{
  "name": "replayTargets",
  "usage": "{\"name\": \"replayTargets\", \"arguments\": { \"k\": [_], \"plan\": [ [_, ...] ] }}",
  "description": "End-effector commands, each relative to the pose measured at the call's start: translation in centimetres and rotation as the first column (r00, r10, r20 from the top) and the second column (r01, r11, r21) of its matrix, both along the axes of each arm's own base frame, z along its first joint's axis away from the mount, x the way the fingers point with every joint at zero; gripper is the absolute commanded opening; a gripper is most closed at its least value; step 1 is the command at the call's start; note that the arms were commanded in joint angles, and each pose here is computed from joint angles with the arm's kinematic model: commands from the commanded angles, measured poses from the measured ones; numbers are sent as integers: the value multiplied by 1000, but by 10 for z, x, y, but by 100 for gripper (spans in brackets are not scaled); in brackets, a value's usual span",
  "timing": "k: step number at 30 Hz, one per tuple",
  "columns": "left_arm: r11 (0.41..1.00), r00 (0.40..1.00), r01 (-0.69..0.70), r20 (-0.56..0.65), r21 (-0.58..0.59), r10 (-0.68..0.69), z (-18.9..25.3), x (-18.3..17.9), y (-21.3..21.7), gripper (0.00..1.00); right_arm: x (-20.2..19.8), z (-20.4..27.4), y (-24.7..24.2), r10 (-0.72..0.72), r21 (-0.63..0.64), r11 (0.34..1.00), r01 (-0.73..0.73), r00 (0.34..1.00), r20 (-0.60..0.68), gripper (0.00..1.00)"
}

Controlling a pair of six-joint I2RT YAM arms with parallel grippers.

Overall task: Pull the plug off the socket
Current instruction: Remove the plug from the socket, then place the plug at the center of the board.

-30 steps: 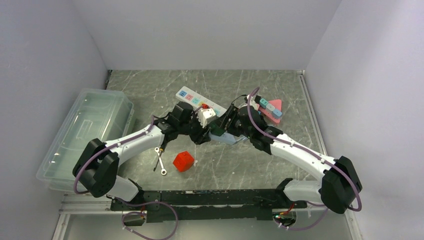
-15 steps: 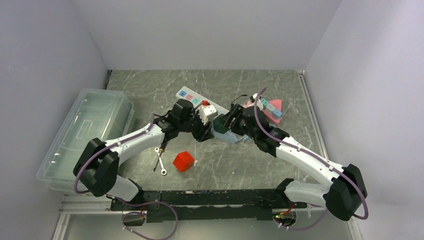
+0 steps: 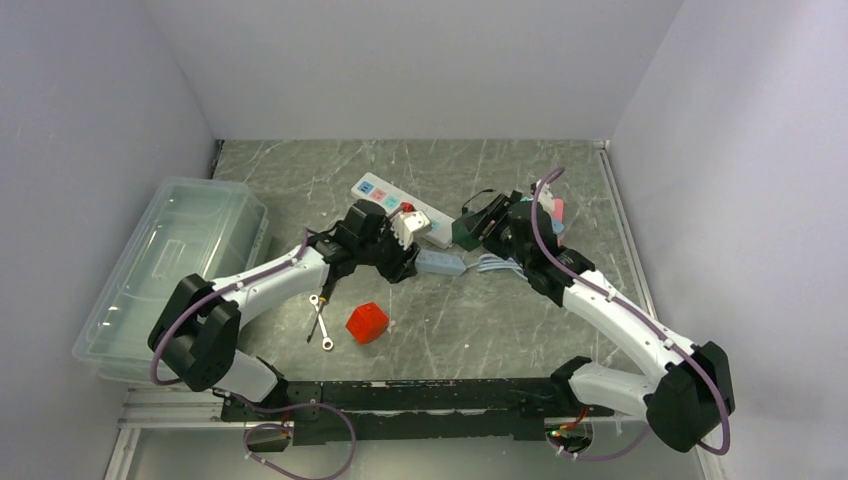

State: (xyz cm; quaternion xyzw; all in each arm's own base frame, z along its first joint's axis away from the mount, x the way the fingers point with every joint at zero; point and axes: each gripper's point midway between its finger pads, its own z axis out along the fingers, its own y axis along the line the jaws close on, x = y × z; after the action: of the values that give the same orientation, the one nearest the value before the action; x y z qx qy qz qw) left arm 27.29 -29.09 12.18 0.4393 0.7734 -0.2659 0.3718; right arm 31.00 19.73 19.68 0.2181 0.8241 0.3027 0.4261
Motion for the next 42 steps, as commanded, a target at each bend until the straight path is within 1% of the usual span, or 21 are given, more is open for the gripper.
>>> {"name": "replayTargets", "arguments": {
  "k": [1,4,7,11,14,17,20,24,26,29,30,31,32,33,36,38,42],
  "plan": [
    [994,996,-88,17,62,87,-5,15,13,0,5,30,-8,-50,49,998,45,995,88,0],
    [990,991,-133,0,51,133,-3,24,21,0,2,30,-12,-35,13,999,34,994,103,0],
    [981,980,-194,-45,22,195,1,39,32,0,-8,27,-7,38,-22,999,-35,993,116,0],
    [964,960,-262,-115,-49,255,9,60,47,0,-35,2,17,207,-90,976,-200,976,71,0],
    [948,942,-314,-140,-52,304,8,81,60,0,-67,-20,50,343,-103,934,-341,939,4,0],
    [923,910,-381,-199,-50,364,3,99,75,0,-106,-43,90,474,-72,875,-479,878,-69,0],
    [912,897,-409,-196,-31,396,-2,112,87,0,-135,-67,121,564,-14,821,-571,814,-140,0],
    [897,878,-441,-198,17,435,-10,117,96,0,-151,-83,141,605,12,789,-615,773,-190,0],
    [892,876,-450,-170,49,451,-12,120,104,0,-153,-88,147,614,36,783,-621,763,-201,0],
    [866,851,-496,-159,70,501,-13,126,117,0,-154,-97,155,621,47,776,-629,749,-232,7],
    [860,845,-505,-158,76,510,-14,127,120,0,-154,-100,157,624,51,773,-632,744,-241,11],
    [855,840,-513,-159,80,519,-15,129,123,0,-155,-103,159,624,54,772,-633,740,-250,18],
    [852,837,-516,-161,83,523,-16,130,125,0,-155,-106,160,623,54,772,-633,738,-260,23],
    [844,825,-529,-179,85,535,-17,130,126,0,-155,-109,160,621,52,773,-633,737,-268,32],
    [830,801,-549,-224,99,556,-22,131,127,5,-153,-112,159,610,39,780,-625,744,-272,48],
    [823,788,-556,-242,115,566,-25,131,129,10,-151,-113,156,601,24,785,-619,752,-272,59],
    [808,768,-576,-256,127,588,-27,133,132,30,-147,-110,149,581,-7,797,-604,770,-264,75]
  ]
}}
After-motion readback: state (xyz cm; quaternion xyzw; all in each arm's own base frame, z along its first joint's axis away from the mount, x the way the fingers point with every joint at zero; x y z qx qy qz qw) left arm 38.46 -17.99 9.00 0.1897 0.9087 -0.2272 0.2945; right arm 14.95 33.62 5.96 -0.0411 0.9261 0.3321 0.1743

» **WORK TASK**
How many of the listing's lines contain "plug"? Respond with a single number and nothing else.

» **SOLUTION**
2